Meet the first woman to…
…represent Iran in triathlon.
All Shirin Gerami, a native of Iran, wanted to do was compete in her age-group at the 2013 ITU World Championships. But when she sought permission to do so from the Iran Triathlon Federation, she was told that she couldn’t, because the race attire did not align with the Islamic culture’s dress requirements. So Gerami put together an outfit that would provide the proper coverage (including a hijab), fought hard for the federation’s approval, and made history as the very first woman to represent Iran at a world championship. She doubled down on that feat three years later at the Ironman World Championship, and ultimately paved the way for Iran’s first female triathlon team. Said Gerami, now 43: “It is my dream that one day, any girl, regardless of where she lives, her background or culture, can also have access to appropriate training environments, knowledge, and inspiring role models.”
…finish 100 Ironmans.
In 2016, Florida’s Susan Haag became the first woman to complete 100 full iron-distance triathlons. Haag, a lawyer and self-described “tri fanatic,” started competing in triathlons in 1990 and simply never stopped, crossing the finish line of some 475 races since. As of last summer, Haag, 55, was now up to 125 iron-distance races and has said she is going for 200, hoping to bring more women with her along the way. “I know women have families and I know they’ve got a lot of obligations, but I would hope it’s not a self-esteem issue or confidence issue,” she said. “It matters a lot that all women have an opportunity to tri if they want. Because I’m pretty sure they’ll like it, and they’ll keep coming back.”
…complete the “Epic 5”.
Five iron-distance triathlons, on the five islands of Hawaii, in five days: Sounds almost impossible, but in 2016, Danielle Grabol of Georgia proved just the opposite. That year, the ultra-athlete made history by becoming the very first woman to both enter and finish the Epic 5, an event that started in 2010 and was popularized by Rich Roll’s book, Finding Ultra. “I figured ‘it just takes one’—one woman needs to do the race, and show that it’s possible,” Grabol, now 40, said of her feat. “Women are extremely underrepresented in the world of ultras…but [we are] figuring out this is what we are really, really good at!”
…race six Ironman events on six continents in one year.
When Jackie Faye launched her nonprofit She Can Tri in 2018, she brainstormed for ways to direct attention to it. “I knew I had to do something a little crazy,” she said. How crazy?
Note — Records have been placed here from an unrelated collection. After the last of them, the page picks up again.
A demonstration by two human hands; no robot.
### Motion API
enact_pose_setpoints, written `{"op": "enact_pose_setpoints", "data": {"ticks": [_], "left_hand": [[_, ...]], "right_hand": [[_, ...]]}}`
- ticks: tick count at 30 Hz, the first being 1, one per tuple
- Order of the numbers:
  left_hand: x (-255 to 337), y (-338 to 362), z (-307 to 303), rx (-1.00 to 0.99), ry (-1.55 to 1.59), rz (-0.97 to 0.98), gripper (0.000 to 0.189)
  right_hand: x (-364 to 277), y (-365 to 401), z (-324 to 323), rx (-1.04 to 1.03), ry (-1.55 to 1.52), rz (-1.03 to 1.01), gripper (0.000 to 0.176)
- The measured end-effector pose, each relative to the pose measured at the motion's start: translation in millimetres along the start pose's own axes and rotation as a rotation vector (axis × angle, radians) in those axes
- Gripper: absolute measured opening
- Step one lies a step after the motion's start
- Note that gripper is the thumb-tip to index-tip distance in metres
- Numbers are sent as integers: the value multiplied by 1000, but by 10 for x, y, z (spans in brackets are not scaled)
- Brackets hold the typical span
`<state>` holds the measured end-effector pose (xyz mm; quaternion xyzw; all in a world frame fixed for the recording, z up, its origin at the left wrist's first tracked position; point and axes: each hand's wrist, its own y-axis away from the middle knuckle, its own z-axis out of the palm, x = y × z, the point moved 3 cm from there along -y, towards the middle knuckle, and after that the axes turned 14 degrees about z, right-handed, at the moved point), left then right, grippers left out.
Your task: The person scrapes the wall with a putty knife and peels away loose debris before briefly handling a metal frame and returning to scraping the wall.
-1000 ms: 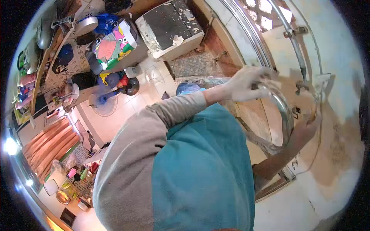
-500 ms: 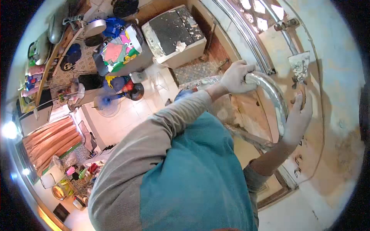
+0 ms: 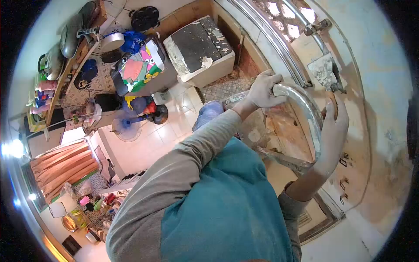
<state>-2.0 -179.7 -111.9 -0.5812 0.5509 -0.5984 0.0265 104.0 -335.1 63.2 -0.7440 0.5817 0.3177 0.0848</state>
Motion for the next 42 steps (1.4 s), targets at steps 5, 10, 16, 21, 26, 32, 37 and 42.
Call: {"op": "enact_pose_setpoints", "data": {"ticks": [5, 10, 16, 21, 26, 32, 37, 42], "left_hand": [[-25, 2, 15, -3, -23, 20, 36], [-62, 8, 31, -6, -2, -3, 36], [5, -19, -2, 16, 33, 28, 34], [25, -17, -21, -31, 19, -35, 35], [67, -45, -15, 3, 92, -21, 39], [118, -46, -2, -56, 156, -61, 43], [125, -145, -103, -234, 273, -199, 40], [107, -187, -138, -426, 260, -231, 36]], "right_hand": [[-37, 29, -8, -8, 13, -2, 39], [96, -65, 38, 52, 12, -84, 40], [59, -4, 8, -20, 26, -8, 41], [108, -29, -4, -93, 15, 28, 45], [282, -103, -9, -84, 13, 64, 55], [598, -160, -44, -37, -57, 253, 57], [378, -47, -43, -79, -40, 207, 47], [178, -2, -12, -215, -189, 174, 40]]}}
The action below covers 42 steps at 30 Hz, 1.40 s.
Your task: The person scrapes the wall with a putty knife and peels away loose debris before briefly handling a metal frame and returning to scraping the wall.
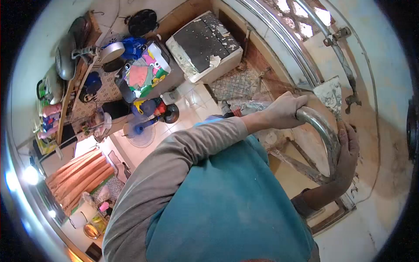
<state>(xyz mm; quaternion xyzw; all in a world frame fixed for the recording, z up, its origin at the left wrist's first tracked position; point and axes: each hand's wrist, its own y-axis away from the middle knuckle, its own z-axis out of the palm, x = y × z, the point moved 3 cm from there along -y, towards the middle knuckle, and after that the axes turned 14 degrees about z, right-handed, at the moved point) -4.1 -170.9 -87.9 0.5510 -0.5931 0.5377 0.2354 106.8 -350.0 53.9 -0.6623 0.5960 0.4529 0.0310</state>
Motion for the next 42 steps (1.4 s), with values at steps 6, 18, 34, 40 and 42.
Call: {"op": "enact_pose_setpoints", "data": {"ticks": [6, 18, 34, 40, 42], "left_hand": [[25, 16, -30, -8, 4, 75, 27], [46, 53, 16, -53, -7, 51, 32], [86, -67, -26, -194, -87, -127, 30], [92, -170, 0, -198, -188, -65, 23], [214, -200, -103, -211, -202, -89, 24]], "right_hand": [[-33, 66, 81, 53, -89, 60, 36], [-38, 36, 51, -16, -17, 52, 37], [439, -84, -170, 296, 1002, -570, 53], [67, 13, -51, 258, 1073, -469, 43], [-113, 0, 17, 6, 206, 100, 36]]}}
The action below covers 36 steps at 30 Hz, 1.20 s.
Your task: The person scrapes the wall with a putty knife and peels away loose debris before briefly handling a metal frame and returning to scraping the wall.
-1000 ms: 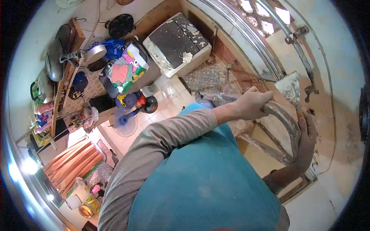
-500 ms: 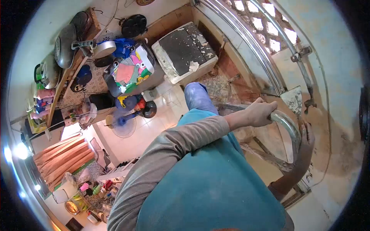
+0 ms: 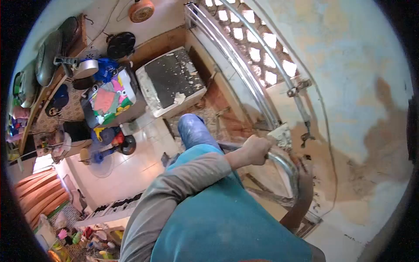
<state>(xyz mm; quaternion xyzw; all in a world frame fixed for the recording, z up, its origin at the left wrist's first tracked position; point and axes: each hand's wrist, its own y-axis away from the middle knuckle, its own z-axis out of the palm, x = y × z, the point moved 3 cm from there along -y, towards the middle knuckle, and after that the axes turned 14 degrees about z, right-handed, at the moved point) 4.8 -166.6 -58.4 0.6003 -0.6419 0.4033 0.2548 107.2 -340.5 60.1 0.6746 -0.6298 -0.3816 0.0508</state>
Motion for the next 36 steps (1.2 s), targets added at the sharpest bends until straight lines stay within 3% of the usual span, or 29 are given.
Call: {"op": "enact_pose_setpoints", "data": {"ticks": [4, 7, 9, 10, 13, 14, 15, 17, 24, 29, 33, 36], "left_hand": [[-43, -19, 42, 31, -81, 7, 27], [127, -77, -100, -20, 23, -16, 28], [209, -118, -43, 102, 67, 92, 29], [340, -145, -97, 142, 93, 122, 28], [530, -222, -193, 124, 107, 141, 27], [554, -207, -200, 83, 28, 195, 26], [574, -196, -182, 40, -50, 249, 26], [481, -215, -53, 5, -41, 214, 29], [394, -263, -20, -27, -86, 283, 40], [367, -297, -28, -107, -170, 297, 31], [359, -299, 14, -22, -149, 321, 23], [370, -283, 69, -11, -150, 328, 21]], "right_hand": [[-274, 179, 26, 5, 49, -57, 34], [-87, -96, 68, -97, -168, -62, 36], [-109, -193, 42, -118, 35, -413, 35], [-270, -197, 20, -235, -154, -269, 34], [-554, -384, -104, -142, -149, -276, 33], [-733, -419, -171, 21, 22, -459, 33], [-853, -553, -202, 29, 27, -464, 33], [-1188, -702, -277, 476, 233, -1078, 33], [-2208, -1071, -265, 726, 401, -1152, 37], [-2617, -1316, -185, 822, 566, -1205, 33], [-2806, -1436, -9, 851, 766, -1002, 36], [-2891, -1247, -67, 835, 848, -1022, 36]]}}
In one year, Faye completed an Ironman on every continent—in Australia, South Africa, Switzerland, Argentina, Taiwan, and Colorado—setting a world record in the process. A military journalist, Faye was based in Kabul, Afghanistan when she was inspired to create She Can Tri to empower women everywhere—and particularly that country—to get into male-dominated fields (and yes, race triathlons, too). Faye’s adventure around the world served its purpose: “I thought if I could train women in Afghanistan, often ranked the worst place in the world to be a woman, I could do it anywhere,” she posted. “Our efforts paid off in February 2020 when Zeinab became the first Afghan woman to finish a triathlon at the Ironman 70.3 Dubai.” Faye, 36, has continued to instill change in the lives of women around the world, most recently traveling to Nairobi, Kenya to give swimming and leadership lessons to girls from poor communities there.